Separately, Kotick said that “over the course of the next couple of years,” the iPhone and mobile platforms overall “will present opportunities for growth and margin expansion that we haven’t seen in the past.” But he said that although the company has released games on those platforms, “one of the challenges for us is really figuring out how do you have a profitable business on those platforms.” The mobile platforms “generate a modest amount of profitability,” he said.
Chief Financial Officer Thomas Tippl wouldn’t provide many specifics about the financial relationship between Activision and Bungie that’s part of the recent 10-year distribution and publishing deal that the publisher signed with the Halo game developer, an ex-Microsoft studio (CED April 30 p9). But he said, “There was no upfront payment provided,” and Activision “will be funding the development expenses” of games made under that pact.
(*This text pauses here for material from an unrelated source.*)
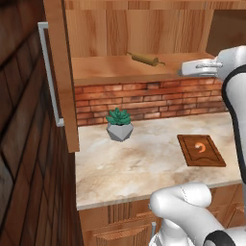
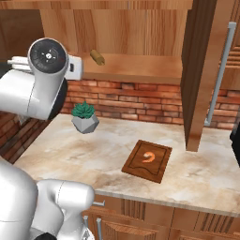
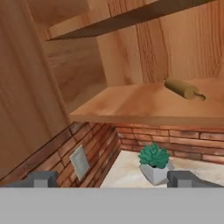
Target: Open the cabinet, retrieve the rolling pin, and place it next to the meat on the cutting board to prepare for tenderizing.
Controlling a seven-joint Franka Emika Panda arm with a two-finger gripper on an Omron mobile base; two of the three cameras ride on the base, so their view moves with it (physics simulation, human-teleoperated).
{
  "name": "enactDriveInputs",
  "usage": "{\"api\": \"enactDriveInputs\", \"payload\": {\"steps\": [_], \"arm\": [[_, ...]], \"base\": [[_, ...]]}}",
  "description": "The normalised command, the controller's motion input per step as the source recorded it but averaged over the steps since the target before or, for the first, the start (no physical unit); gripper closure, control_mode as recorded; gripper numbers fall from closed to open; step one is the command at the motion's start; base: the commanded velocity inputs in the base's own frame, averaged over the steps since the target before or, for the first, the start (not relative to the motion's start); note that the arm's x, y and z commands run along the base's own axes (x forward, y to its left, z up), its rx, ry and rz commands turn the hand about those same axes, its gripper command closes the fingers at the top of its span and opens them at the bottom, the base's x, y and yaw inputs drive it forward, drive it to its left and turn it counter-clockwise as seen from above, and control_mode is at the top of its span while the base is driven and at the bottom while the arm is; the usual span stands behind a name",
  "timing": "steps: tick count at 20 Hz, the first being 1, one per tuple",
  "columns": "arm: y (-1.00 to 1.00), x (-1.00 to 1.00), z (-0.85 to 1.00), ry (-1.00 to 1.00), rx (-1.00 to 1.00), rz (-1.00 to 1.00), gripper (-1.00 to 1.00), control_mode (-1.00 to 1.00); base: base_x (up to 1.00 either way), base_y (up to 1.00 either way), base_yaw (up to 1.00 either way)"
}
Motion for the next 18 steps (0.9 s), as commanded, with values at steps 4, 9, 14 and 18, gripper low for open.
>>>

Q1 videogame hardware and software sales in the U.S. and Europe were “largely in line with our expectations,” Tippl said. PS3, Xbox 360 and Wii software sales were “collectively up single digits,” he said. The combined installed base of current-generation videogame systems, including home and handheld consoles, increased 34 percent from a year ago to 227 million units in North America and Europe, he said. The company’s 2010 hardware installed base forecast was unchanged. It expects the number of units will increase to 265 million by the end of 2010, Tippl said. Activision expects “the retail environment will continue to favor large-proven properties and for retailers to elect to hold AAA launch pricing,” he said.
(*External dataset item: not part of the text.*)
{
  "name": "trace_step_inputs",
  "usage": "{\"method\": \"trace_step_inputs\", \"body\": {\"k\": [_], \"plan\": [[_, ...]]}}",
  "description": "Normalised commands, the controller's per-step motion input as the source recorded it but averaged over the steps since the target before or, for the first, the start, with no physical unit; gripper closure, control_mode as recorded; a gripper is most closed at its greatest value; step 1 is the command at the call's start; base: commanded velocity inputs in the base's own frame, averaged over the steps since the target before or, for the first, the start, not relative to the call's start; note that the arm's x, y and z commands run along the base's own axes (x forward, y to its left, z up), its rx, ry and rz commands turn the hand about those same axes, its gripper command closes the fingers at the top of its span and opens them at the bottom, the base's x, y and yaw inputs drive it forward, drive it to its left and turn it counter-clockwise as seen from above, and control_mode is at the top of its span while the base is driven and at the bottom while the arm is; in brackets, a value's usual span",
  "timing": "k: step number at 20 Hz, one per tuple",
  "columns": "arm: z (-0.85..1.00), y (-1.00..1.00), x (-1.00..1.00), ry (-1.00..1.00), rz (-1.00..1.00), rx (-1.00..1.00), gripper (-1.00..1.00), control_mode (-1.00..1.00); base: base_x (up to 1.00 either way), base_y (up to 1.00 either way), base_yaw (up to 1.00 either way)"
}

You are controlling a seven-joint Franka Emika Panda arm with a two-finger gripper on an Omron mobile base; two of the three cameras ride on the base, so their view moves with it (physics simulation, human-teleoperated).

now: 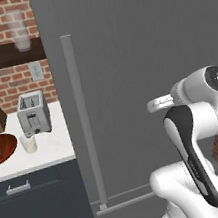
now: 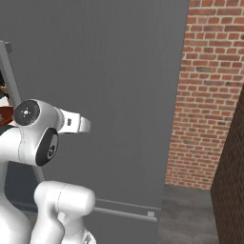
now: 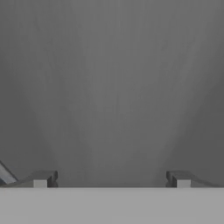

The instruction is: Grab a lemon wedge from the fridge and one ice cube from the ice bowl, and put them in the glass of lemonade.

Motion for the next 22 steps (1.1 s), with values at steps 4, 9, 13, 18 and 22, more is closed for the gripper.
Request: {"method": "trace_step_inputs", "body": {"k": [4, 9, 13, 18, 22], "plan": [[-0.02, 0.00, -0.03, 0.08, 0.00, 0.00, -1.00, -1.00, 0.00, 0.00, 0.00], [-0.03, 0.00, -0.04, 0.01, 0.00, 0.00, -1.00, -1.00, 0.00, 0.00, 0.00], [-0.01, 0.00, -0.32, 0.00, 0.00, 0.00, -1.00, -1.00, 0.00, 0.00, 0.00], [0.00, 0.00, -0.07, 0.00, 0.00, 0.00, -1.00, 1.00, -0.27, 0.58, 0.00], [0.00, 0.00, 0.00, 0.00, 0.00, 0.00, -1.00, 1.00, -0.43, 1.00, 0.00]]}}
The publisher is “on track” to “increase the profitability” of its music games, Tippl said. It expects the music category “will continue to compress in 2010 as we have moved [away] from the sell-through of higher-priced peripherals,” he said. Activision’s Guitar Hero “remains the leader in the category, with more than 44 million games sold” cumulatively, he said. It will release Guitar Hero 6 this fall, and “soon after we expect to launch the next DJ Hero,” he said.
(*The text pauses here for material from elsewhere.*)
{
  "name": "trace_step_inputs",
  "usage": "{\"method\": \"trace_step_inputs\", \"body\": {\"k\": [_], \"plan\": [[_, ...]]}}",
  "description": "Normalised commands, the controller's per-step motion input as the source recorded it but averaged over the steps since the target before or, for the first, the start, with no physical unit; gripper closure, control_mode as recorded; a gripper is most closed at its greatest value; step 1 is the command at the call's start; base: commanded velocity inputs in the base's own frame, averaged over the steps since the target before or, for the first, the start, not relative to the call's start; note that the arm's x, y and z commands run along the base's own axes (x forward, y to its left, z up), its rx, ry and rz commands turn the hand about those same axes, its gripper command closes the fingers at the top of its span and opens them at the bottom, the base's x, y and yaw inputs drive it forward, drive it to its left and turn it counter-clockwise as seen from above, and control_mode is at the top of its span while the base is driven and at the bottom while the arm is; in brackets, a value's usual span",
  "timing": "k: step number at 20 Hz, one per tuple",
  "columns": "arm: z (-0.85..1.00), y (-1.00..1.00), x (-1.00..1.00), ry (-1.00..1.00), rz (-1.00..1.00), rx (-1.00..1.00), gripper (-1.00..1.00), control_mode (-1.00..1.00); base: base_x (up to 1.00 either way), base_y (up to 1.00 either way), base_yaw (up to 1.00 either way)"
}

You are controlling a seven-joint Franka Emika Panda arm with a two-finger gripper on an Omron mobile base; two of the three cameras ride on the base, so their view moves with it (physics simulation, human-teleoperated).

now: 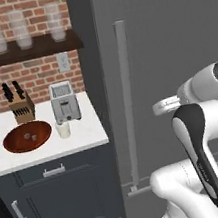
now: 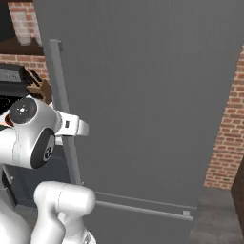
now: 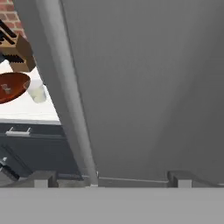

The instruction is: Grab a lemon wedge from the fridge and one ice cube from the ice bowl, and put them in the glass of lemonade.

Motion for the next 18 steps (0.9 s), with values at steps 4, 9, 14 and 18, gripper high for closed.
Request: {"method": "trace_step_inputs", "body": {"k": [4, 9, 14, 18], "plan": [[0.00, 0.00, 0.00, 0.00, 0.00, 0.00, -1.00, 1.00, -0.17, 1.00, 0.00], [0.00, 0.00, 0.00, 0.00, 0.00, 0.00, -1.00, 1.00, 0.10, 1.00, -0.04], [0.00, 0.00, 0.00, 0.00, 0.00, 0.00, -1.00, 1.00, 0.50, 0.74, -0.10], [0.00, 0.00, 0.00, 0.00, 0.00, 0.00, -1.00, 1.00, 0.52, 0.52, -0.10]]}}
Activision Blizzard also has several new initiatives for its online game business. The company is adding Facebook integration to its online Battle.net game site, with the goal of making it “as easy as possible” for players to find their friends and play with them on Battle.net,” said Blizzard CEO Mike Morhaime. When the company launches the game StarCraft II: Wings of Liberty and the revamped Battle.net site on July 27, StarCraft II players will also “be able to immediately communicate with their friends” who play Blizzard’s World of Warcraft, he said. The company “also made significant efforts on the marketing side to attract new players” to World of Warcraft, he said. The company’s Q4 “outreach advertising campaign starring Mr. T quickly doubled our new player trial volume” in the U.S. and Europe, he said. It “also saw a record number of returning subscribers in North America in December and record trial activations in Europe during the first week of January,” he said. “Due to the success of this campaign,” the company went “back on air” last week in North America and Europe with it, he said.
The company reported better-than-expected Q1 results of $1.3 billion in revenue and earnings per share of 30 cents (CED May 7 p10). It reported revenue of $981 million and only 14 cents in earnings per share for Q1 last year. The Q1 improvement was “driven by strong global consumer demand” for the game franchises Call of Duty and World of Warcraft, said Kotick.